Malaysia to go to the polls on March 8
1 day ago
KUALA LUMPUR (AFP) — Malaysians will vote in general elections on March 8, authorities said Thursday as the nation braced for a campaign dominated by ethnic tensions and anger over rising prices.

"The EC has fixed the nomination date for February 24 and polling will be on March 8," Election Commission chairman Abdul Rashid Abdul Rahman said, a day after Prime Minister Abdullah Ahmad Badawi dissolved parliament.

Abdul Rashid defended the short campaign period, which is in line with previous elections in Malaysia, which has been ruled by the Barisan Nasional multi-ethnic coalition since independence half a century ago.

"They can campaign from nomination date -- it is more than sufficient time to campaign," he said, also denying charges that the ballot would be sullied by vote-buying and manipulation including phantom voters and postal vote fraud.

"Can anyone prove to us there is rigging? We are for fair elections. Rigging means you change the contents of the ballot box -- can this happen?," he said. "There are no phantom voters."
Malaysia's opposition parties have attacked the timing of the polls, which are being held in advance of a May 2009 deadline, as well as the decision to dissolve parliament during Chinese Lunar New Year celebrations.

Dissident former deputy premier Anwar Ibrahim, who was sacked and jailed in 1998, said the government was attempting to sideline him by holding the ballot just a month before he is eligible to run for office.

Anwar said Abdullah was rushing to the polls after his approval ratings dropped to an all-time low.

"Malaysians are hard hit by rising prices, rampant crime, endemic corruption and heightened ethnic tensions. The longer that Barisan Nasional waits, the more seats it stands to lose in the general election," he said in a statement.

"Denying me the opportunity to contest demonstrates that the four-year track record of the Abdullah administration has been so banal, disappointing and characterised by failure that it can ill-afford to take any chances by allowing for a truly democratic electoral process."

Abdullah insisted Thursday that the timing of the election was "nothing to do" with the former deputy premier.

"We have forgotten about Anwar. I don't remember about Anwar," he told a press conference.

The coalition grabbed 90 percent of parliamentary seats in a 2004 victory that came a year after Abdullah took over from premier Mahathir Mohamad who had ruled for more than two decades.

Since then, the premier has been criticised as weak and unable to carry out key elections promises like ridding the country of corruption which plagues business and politics.

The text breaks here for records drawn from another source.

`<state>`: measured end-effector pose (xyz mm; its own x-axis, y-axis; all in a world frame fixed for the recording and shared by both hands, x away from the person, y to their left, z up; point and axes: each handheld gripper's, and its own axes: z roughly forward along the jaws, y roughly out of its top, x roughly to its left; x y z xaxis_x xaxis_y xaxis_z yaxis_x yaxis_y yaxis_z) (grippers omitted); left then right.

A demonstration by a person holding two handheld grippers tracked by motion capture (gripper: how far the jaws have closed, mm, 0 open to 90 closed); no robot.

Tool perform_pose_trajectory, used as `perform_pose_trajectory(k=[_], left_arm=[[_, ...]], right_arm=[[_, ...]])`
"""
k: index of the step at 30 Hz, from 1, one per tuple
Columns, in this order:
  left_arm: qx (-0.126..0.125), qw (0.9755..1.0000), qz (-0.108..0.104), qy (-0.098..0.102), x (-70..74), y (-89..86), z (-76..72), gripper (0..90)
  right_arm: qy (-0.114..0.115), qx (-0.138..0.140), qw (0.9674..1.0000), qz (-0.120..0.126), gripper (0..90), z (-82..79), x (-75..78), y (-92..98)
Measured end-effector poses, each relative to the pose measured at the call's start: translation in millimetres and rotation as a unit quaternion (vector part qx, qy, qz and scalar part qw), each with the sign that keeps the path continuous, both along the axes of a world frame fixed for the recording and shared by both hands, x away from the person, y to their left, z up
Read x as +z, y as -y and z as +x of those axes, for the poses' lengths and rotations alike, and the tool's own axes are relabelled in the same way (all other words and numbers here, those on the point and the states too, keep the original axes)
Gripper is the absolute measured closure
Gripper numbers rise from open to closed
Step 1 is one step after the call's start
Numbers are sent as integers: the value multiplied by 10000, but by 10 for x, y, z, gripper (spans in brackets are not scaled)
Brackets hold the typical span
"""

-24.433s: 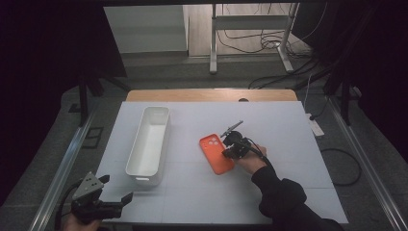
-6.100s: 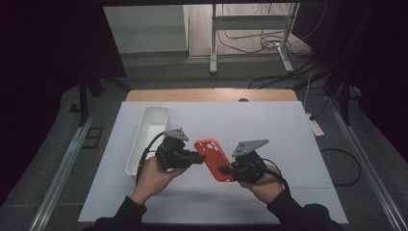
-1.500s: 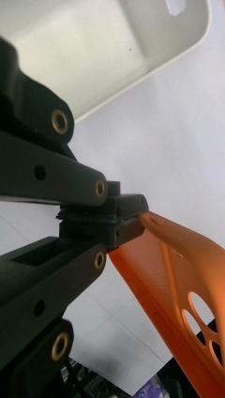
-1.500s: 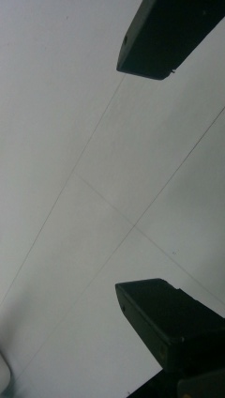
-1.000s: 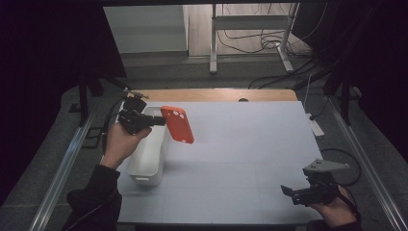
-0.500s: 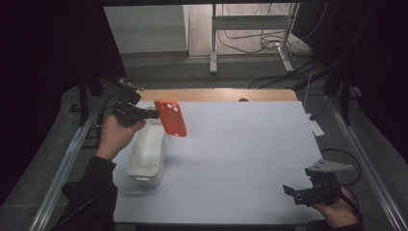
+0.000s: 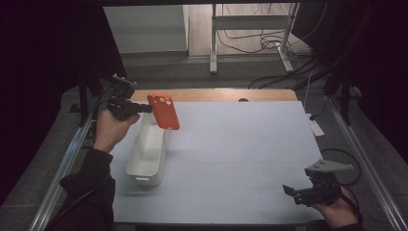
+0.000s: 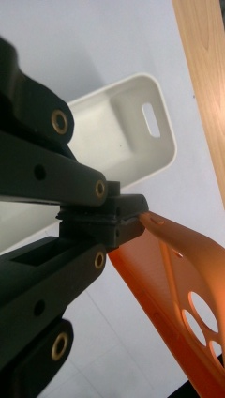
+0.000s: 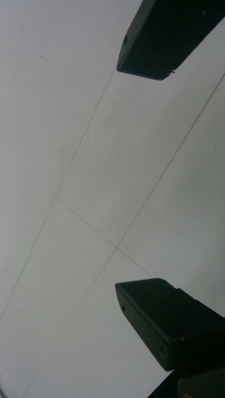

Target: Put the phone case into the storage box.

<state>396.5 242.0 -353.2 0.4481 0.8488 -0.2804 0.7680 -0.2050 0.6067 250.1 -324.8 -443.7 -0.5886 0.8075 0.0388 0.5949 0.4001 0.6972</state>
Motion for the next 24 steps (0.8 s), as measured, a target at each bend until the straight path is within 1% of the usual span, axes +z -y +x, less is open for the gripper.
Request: perform_pose_trajectory(k=[3, 16, 21, 24], left_arm=[[56, 10000, -11, -17, -9, -40, 22, 893], [283, 9995, 151, -3, 10, -191, 100, 893], [364, 9992, 153, -13, 1, -248, 127, 892], [427, 9989, 200, -12, -11, -291, 153, 892]], right_arm=[[2, 1, 10000, -11, 0, -1, 0, -2], [-11, 24, 10000, -32, 0, -1, -3, -6], [-21, 37, 10000, -52, 0, 0, -5, -10], [-21, 38, 10000, -64, 0, 0, -8, -16]])
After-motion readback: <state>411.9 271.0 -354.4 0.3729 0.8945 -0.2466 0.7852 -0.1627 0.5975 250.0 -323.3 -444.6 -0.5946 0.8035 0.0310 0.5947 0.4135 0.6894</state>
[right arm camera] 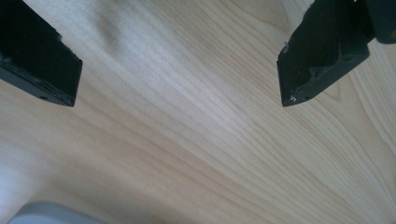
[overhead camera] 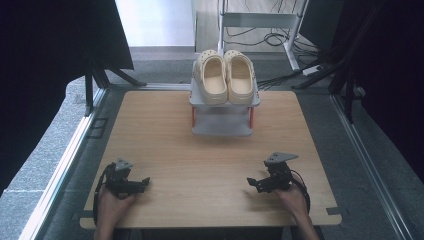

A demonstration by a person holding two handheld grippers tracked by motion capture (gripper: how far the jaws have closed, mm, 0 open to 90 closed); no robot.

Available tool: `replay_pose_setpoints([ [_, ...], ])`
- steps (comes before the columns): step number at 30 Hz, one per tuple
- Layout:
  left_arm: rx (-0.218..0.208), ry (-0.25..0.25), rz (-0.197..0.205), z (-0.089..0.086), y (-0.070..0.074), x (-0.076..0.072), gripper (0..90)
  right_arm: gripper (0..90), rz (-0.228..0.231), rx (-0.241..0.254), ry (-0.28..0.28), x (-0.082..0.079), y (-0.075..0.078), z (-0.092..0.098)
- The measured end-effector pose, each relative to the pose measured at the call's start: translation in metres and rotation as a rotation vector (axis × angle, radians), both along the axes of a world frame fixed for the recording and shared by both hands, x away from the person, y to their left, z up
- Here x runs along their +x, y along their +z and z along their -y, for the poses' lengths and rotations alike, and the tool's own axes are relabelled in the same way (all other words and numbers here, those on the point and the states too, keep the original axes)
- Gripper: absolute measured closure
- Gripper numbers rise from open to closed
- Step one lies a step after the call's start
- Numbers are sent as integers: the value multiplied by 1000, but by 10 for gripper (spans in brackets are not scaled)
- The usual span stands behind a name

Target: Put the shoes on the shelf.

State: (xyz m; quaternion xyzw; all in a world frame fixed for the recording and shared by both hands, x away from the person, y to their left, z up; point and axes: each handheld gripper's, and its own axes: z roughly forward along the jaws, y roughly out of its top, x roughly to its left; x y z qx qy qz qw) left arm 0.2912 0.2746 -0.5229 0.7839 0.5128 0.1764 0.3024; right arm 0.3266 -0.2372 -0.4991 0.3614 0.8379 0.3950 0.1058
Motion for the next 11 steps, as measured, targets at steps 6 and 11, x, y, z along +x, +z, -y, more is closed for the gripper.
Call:
replay_pose_setpoints([
  [6,0,0,0,0,0,0,0,0,-27,-32,-6,0,-19,1],
  [11,-1,0,1,1,0,0,0,0,3,-78,-11,-2,-20,0],
])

However, there is little doubt the coalition will score another victory, and Deputy Prime Minister Najib Razak said it was confident of achieving a majority of more than two-thirds.

"In fact more than the two-thirds hopefully," he told reporters late Wednesday.

Abdullah is grappling with a number of red-hot issues including friction between Malaysia's racial groups -- the majority Muslim Malays, and ethnic Chinese and Indian minorities.

His government has also been rocked by unprecedented street rallies in recent months, targeting issues including electoral reform, alleged discrimination against Indians, and rising prices of fuel and food.

The premier cast doubt over the future of Samy Vellu, the head of coalition member the Malaysian Indian Congress and a divisive figure accused of mishandling the anti-discrimination protests.

"I haven't decided anything yet. When the list comes, maybe he will not be named in the list. You never know," Abdullah said.

The prime minister expressed optimism that the government could seize control of northeastern Kelantan state, the only one held by PAS.

"There is hope to win, there is definitely hope to win," he said "We see that we have strong support there."

  • I think with MIC the minority can soon became "lain-lain"
  • "90 percent of parliamentary" was the cause of the weak Government ...we should not have BN to get 2/3 to make them and other party to work for the people...
  • If you have forgotten Anwar....why rush?
  • Just because BN ruled since independence can we skip the elections? For me this only makes me believe BN is scared that the opposition will have enough time to have a good campaign.